In Introducing regular expressions, I covered what they are and why they’re useful. Now let’s take a deeper look at how they’re created. Because GNU grep
is one of the tools I use the most (that provides a more or less standardized implementation of regular expressions), I will use that set of expressions as the basis for this article. We will then look at sed
(another tool that uses regular expressions) in a later article.
All implementations of regular expressions are line-based. A pattern created by a combination of one or more expressions is compared against each line of a data stream.

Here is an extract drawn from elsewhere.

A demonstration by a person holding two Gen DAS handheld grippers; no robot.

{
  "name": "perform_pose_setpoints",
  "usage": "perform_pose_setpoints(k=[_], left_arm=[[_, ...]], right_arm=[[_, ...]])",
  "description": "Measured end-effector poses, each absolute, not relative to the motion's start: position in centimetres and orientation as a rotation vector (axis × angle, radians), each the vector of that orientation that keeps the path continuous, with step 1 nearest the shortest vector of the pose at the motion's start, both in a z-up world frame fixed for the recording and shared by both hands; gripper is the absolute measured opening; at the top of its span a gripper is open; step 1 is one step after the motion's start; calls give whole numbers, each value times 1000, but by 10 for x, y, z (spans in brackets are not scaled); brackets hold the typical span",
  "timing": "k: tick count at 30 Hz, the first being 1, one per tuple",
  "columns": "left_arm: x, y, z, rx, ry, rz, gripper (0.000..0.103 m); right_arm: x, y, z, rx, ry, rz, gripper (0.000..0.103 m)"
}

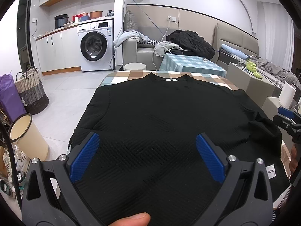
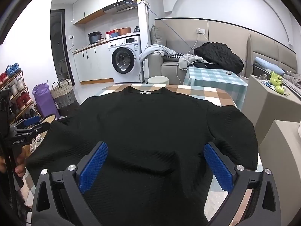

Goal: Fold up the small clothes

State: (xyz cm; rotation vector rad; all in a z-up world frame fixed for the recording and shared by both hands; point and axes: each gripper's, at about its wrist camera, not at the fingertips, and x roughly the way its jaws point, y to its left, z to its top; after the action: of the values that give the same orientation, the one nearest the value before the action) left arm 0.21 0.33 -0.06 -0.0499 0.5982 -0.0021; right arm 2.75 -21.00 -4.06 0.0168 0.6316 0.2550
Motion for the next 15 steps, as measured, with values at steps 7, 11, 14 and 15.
perform_pose_setpoints(k=[7,11,14,15], left_arm=[[5,2,-5,-52,607,-12,102],[5,1,-5,-49,607,-12,102],[4,1,-3,-49,606,-10,102],[4,0,-4,-51,606,-11,102]], right_arm=[[27,-205,-44,1,626,244,103],[29,-204,-46,2,631,246,103],[29,-202,-46,-1,629,246,103],[28,-201,-46,-1,629,246,103]])
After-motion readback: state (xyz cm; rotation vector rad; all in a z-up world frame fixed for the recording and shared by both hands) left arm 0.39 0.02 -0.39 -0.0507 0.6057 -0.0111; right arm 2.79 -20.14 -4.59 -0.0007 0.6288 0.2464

When a match is made, an action is taken on that line as prescribed by the tool being used.
For example, when a pattern match occurs with grep
, the usual action is to pass that line to STDOUT and discard lines that do not match the pattern. As we saw in Getting started with regular expressions: An example, the -v
option reverses those actions, so that the lines with matches are discarded.

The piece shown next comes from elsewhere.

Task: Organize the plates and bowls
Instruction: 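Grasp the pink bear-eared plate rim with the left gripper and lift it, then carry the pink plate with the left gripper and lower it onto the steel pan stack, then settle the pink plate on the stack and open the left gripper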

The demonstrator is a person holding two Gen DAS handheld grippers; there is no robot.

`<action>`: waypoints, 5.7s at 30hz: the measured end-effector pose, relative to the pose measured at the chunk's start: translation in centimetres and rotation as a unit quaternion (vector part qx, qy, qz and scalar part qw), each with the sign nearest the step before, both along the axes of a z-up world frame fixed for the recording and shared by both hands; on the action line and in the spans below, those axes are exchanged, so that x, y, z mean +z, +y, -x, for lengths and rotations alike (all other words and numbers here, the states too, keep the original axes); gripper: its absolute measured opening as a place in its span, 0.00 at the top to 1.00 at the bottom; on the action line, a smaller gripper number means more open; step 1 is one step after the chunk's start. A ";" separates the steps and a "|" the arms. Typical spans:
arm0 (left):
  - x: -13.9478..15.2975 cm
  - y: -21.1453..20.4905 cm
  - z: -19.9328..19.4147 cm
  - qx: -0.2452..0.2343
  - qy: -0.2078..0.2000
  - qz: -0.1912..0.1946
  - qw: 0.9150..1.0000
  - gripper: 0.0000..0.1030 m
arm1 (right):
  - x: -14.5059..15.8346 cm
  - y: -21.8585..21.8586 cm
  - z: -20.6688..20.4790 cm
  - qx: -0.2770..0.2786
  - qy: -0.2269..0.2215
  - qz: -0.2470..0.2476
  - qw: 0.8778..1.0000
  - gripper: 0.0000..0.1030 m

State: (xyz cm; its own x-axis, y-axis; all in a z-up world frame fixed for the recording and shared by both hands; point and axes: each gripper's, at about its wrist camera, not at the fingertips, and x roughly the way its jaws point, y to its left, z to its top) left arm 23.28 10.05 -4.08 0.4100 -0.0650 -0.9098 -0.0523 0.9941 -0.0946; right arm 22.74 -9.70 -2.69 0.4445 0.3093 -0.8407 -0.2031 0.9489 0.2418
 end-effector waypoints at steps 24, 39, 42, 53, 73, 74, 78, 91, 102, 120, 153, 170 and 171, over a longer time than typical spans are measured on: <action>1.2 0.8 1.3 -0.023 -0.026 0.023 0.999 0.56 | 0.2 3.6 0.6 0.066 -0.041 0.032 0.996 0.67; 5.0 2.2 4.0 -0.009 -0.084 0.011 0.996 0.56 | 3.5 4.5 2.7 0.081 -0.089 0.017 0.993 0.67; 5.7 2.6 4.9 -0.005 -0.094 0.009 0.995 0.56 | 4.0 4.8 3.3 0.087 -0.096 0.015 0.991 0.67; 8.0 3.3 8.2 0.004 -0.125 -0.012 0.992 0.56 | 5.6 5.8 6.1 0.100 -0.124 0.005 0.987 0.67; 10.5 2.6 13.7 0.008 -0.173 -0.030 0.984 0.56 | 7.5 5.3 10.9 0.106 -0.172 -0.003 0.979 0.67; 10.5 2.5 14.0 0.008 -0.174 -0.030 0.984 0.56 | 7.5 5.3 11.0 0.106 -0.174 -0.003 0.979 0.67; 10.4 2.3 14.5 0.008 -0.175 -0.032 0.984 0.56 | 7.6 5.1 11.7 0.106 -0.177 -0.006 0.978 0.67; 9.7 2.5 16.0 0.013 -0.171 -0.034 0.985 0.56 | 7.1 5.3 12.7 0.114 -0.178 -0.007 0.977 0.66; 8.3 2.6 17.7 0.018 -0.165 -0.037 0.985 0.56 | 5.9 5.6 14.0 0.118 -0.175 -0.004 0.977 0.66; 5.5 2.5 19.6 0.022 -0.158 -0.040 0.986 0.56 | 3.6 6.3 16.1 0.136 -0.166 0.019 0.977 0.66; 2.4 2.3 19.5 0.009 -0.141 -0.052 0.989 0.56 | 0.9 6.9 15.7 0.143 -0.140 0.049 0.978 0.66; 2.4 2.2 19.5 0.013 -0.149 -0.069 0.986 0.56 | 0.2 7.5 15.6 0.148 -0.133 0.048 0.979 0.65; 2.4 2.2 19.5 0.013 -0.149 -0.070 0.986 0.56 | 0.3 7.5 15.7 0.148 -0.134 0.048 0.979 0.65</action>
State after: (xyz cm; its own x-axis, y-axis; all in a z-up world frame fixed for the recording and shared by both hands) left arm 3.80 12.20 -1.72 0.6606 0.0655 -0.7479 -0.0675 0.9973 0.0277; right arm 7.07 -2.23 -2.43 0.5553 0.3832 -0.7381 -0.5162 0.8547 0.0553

Each line of the data stream is evaluated on its own. Think of each data stream line as a record, where the tools that use regexes process one record at a time. When a match is made, an action defined by the tool in use is taken on the line that contains the matching string.
Regex building blocks
The following table contains a list of the basic building block expressions and metacharacters implemented by the GNU grep
command (and most other regex implementations), and their descriptions. When used in a pattern, each of these expressions or metacharacters matches a single character in the data stream being parsed:
Expression | Description |
Alphanumeric characters Literals A-Z,a-z,0-9 |
All alphanumeric and some punctuation characters are considered as literals. Thus the letter a in a regex will always match the letter "a" in the data stream being parsed. There is no ambiguity for these characters. Each literal character matches one and only one character. |
. (dot) | The dot (.) metacharacter is the most basic form of expression. It matches any single character in the position it is encountered in a pattern. So the pattern b.g would match "big," "bigger," "bag," "baguette," and "bog," but not "dog," "blog," "hug," "lag," "gag," "leg," etc. |
Bracket expression [list of characters] |
GNU grep calls this a bracket expression, and it is the same as a set for the Bash shell. The brackets enclose a list of characters to match for a single character location in the pattern. [abcdABCD] matches the letters "a," b," "c," or "d" in either upper- or lowercase. [a-dA-D] specifies a range of characters that creates the same match. [a-zA-Z] matches the alphabet in upper- and lowercase. |
[:class name:] Character classes |
This is a POSIX attempt at regex standardization. The class names are supposed to be obvious. For example, the [:alnum:] class matches all alphanumeric characters. Other classes are [:digit :] which matches any one digit 0-9, [:alpha:] ,[:space:] , and so on. Note that there may be issues due to differences in the sorting sequences in different locales. Read the grep man page for details. |
^ and $ Anchors |
These two metacharacters match the beginning and ending of a line, respectively. They are said to anchor the rest of the pattern to either the beginning or end of a line. The expression ^b.g would only match "big," "bigger," "bag," etc., as shown above if they occur at the beginning of the line being parsed. The pattern b.g$ would match "big" or "bag" only if they occur at the end of the line, but not "bigger." |
Let’s explore these building blocks before continuing on with some of the modifiers. The text file we will use for Experiment 3 is from a lab project I created for an old Linux class I used to teach. It was originally in a LibreOffice Writer odt file but I saved it to an ASCII text file. Most of the formatting of things like tables was removed, but the result is a long ASCII text file that we can use for this series of experiments.
Example: TOC entries
Let’s take a look at an example to explore what we’ve just learned. First, make the ~/testing
directory your PWD (create it if you didn't already in the previous article in this series), and then download the sample file from the GitHub.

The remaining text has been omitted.